Ребенок завертелся на месте и, стремясь избежать ловушки, побежал в сторону Еленя. Силезец, на вид такой неуклюжий, быстро вытянул руку и схватил малыша за плечо. Мальчик весь изогнулся, как ласка, ухватился за комбинезон и вцепился зубами Еленю в палец. Густлик отдернул руку, схватил мальчишку левой рукой за одежду и поднял вверх, как собака поднимает щенка за загривок.
— Кусаешься? А что я тебе плохого сделал? — заговорил он беззлобно.
Неся беглеца к танку, он посасывал ранку, сплевывал и показывал мальчишке кровоточащий след от зубов. А тот брыкался, старался еще раз схватить руку Густлика, укусить или ударить.
Елень подошел к грузовику, сев на ступеньку кабины и поставив мальчишку на землю, зажал его между коленями и взял за локти.

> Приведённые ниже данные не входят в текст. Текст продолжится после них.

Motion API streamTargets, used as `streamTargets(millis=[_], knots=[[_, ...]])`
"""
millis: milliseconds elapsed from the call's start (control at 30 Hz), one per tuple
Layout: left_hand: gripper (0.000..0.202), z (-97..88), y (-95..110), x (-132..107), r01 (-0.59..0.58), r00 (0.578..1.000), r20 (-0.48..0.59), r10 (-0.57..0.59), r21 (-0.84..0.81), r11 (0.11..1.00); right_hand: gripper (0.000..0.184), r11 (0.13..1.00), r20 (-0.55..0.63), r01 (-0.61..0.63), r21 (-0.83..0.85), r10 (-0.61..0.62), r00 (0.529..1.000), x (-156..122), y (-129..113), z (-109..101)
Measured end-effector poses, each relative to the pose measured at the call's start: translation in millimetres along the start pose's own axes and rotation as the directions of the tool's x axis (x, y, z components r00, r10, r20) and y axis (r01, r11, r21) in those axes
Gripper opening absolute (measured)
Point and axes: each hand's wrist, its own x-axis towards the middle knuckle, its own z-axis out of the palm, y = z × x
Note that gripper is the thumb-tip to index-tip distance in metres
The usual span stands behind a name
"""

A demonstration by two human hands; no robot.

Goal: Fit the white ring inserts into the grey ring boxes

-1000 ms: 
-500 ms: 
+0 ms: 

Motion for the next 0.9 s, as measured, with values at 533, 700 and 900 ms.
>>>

— Веснушчатый, как индюшачье яйцо, и злой, как крыса, — заявил Вихура и тут же добавил: — От немцев небось добра не видел. Поэтому такой дикий…
Все подбежали к грузовику и окружили ребенка тесным полукругом.
— Ему было пять или шесть лет, когда его вывезли, — подсчитала Лидка, стоявшая, опираясь на крыло грузовика. — Наверно, потерял мать.
— Или эти сволочи ее убили, — сказал Янек. — Он голодный, надо его накормить.
— Я ему сейчас молочка… — обрадовался Томаш. — Хорошо что есть Пеструшка…
— И хлеба отрежь, — кивнул головой Густлик, поднимая укушенную руку.
Мальчишка, видимо, подумал, что его собираются бить, в его глазах было отчаяние, а лицо — без кровинки. Даже веснушки на носу и те побледнели. Потеряв всякую надежду убежать, мальчишка пытался плюнуть на Еленя, но, когда огромная лапа Густлика легла ему на голову и начала гладить его по волосам, он притих.
— Могло быть и шесть. Помните ту женщину из Гданьска? — вспомнил Кос и вдруг с надеждой в голосе заговорил: — Маречек… Тебя зовут Марек?
Мальчик не реагировал на голос, но под прикосновениями руки Густлика начинал успокаиваться. Он еще не до конца верил, но лицо его уже таяло в тепле ласки.
— Идет трубочист по трубе… — начал показывать Гжесь, переплетая пальцы.
— По лестнице, — поправил его Елень.
— По лестнице, шлеп, он уже в трубе. — Саакашвили вывернул ладони, и действительно — из середины торчал большой палец правой руки и комично подергивался.
Малыш фыркнул от смеха, но тут же опять стал серьезным, с сомнением оглядел окружающих и неожиданно разразился по-детски неудержимым плачем.